In caves, my blood, and in the stars, my brain.

There were dull throbs in my Triassic; green

Optical spots in Upper Pleistocene,

An icy shiver down my Age of Stone,

And all tomorrows in my funnybone.

During one winter every afternoon

I’d sink into that momentary swoon.

And then it ceased. Its memory grew dim.

160 My health improved. I even learned to swim.

But like some little lad forced by a wench

With his pure tongue her abject thirst to quench,

I was corrupted, terrified, allured,

And though old doctor Colt pronounced me cured

Of what, he said, were mainly growing pains,

The wonder lingers and the shame remains.

CANTO TWO


There was a time in my demented youth

When somehow I suspected that the truth

About survival after death was known

170 To every human being: I alone

Knew nothing, and a great conspiracy

Of books and people hid the truth from me.
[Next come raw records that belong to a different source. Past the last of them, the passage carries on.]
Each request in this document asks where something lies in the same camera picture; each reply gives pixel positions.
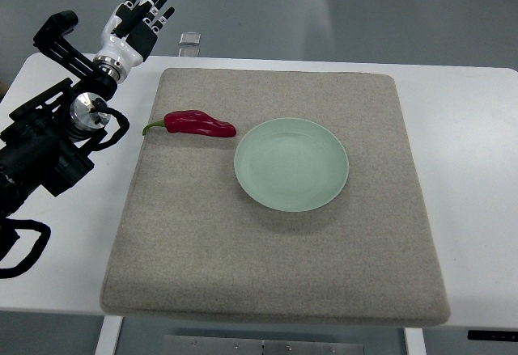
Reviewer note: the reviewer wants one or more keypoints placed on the white table leg left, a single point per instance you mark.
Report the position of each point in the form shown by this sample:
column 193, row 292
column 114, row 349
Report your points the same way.
column 109, row 335

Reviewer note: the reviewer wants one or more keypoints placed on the metal base plate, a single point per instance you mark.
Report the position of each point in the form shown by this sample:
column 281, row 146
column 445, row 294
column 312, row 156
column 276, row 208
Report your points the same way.
column 222, row 345

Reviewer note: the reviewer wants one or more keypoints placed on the white table leg right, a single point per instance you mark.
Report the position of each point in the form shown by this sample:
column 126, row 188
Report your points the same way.
column 414, row 341

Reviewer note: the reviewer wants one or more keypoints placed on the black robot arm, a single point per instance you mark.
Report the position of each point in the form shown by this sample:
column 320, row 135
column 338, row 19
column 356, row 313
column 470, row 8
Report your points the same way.
column 51, row 136

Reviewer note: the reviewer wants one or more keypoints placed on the beige felt mat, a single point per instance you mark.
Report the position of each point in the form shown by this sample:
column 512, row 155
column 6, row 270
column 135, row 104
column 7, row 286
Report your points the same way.
column 312, row 213

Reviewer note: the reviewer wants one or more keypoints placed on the clear floor socket cover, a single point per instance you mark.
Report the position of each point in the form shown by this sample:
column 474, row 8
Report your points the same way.
column 190, row 38

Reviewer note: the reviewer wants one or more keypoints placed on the black table control panel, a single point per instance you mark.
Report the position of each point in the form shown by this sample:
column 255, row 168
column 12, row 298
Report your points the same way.
column 489, row 335

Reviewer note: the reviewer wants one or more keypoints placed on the red chili pepper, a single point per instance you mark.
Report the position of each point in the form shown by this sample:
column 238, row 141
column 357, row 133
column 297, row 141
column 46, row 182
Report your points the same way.
column 193, row 122

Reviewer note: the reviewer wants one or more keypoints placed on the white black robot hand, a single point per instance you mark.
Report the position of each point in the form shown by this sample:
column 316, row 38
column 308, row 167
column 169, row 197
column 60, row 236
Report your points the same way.
column 130, row 35

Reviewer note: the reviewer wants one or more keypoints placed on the white table leg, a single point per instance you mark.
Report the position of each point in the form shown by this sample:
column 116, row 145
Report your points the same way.
column 414, row 341
column 109, row 335

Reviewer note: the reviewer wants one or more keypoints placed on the light green plate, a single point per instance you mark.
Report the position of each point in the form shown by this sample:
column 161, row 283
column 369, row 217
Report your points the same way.
column 291, row 165

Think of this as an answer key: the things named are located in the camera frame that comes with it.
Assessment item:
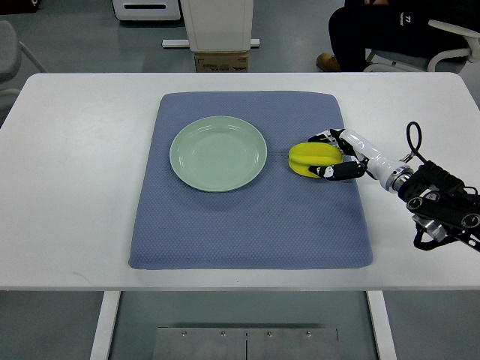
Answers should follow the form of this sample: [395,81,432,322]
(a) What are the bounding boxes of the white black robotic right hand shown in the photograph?
[308,129,405,192]

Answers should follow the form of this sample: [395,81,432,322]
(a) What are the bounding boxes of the yellow starfruit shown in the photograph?
[288,142,343,179]

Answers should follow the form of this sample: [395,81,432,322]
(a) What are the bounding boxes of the black silver robot right arm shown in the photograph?
[391,160,479,251]

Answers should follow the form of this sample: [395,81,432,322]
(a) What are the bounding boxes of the light green round plate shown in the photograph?
[169,115,268,193]

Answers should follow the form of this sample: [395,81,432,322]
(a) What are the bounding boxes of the blue textured table mat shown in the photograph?
[129,91,373,270]

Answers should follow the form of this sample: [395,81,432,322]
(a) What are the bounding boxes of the tan work boot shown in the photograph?
[316,52,341,72]

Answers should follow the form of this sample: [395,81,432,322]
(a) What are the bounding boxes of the seated person in black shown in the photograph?
[328,1,479,72]

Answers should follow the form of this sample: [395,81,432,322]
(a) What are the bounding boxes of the white right table leg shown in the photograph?
[366,291,398,360]

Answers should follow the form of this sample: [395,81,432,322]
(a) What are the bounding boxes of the white table leg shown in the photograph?
[90,291,121,360]
[366,291,398,360]

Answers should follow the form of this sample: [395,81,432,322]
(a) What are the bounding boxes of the cardboard box with label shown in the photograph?
[194,52,249,73]

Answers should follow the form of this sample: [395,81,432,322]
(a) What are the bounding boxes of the white appliance with slot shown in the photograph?
[112,0,182,21]

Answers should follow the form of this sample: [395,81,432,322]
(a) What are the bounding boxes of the white left table leg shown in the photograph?
[90,291,121,360]

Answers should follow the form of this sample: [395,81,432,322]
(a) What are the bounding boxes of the grey chair at left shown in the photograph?
[0,19,48,125]

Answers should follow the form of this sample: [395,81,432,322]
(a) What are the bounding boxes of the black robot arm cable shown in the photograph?
[399,121,432,166]
There was the day when I began to doubt

Man’s sanity: How could he live without

Knowing for sure what dawn, what death, what doom

Awaited consciousness beyond the tomb?

And finally there was the sleepless night

When I decided to explore and fight

The foul, the inadmissible abyss,

180 Devoting all my twisted life to this

One task. Today I’m sixty-one. Waxwings

Are berry-pecking. A cicada sings.

The little scissors I am holding are

A dazzling synthesis of sun and star.

I stand before the window and I pare

My fingernails and vaguely am aware

Of certain flinching likenesses: the thumb,

Our grocer’s son; the index, lean and glum

College astronomer Starover Blue;

190 The middle fellow, a tall priest I knew;

The feminine fourth finger, an old flirt;

And little pinky clinging to her skirt.

And I make mouths as I snip off the thin

Strips of what Aunt Maud used to call “scarf-skin.”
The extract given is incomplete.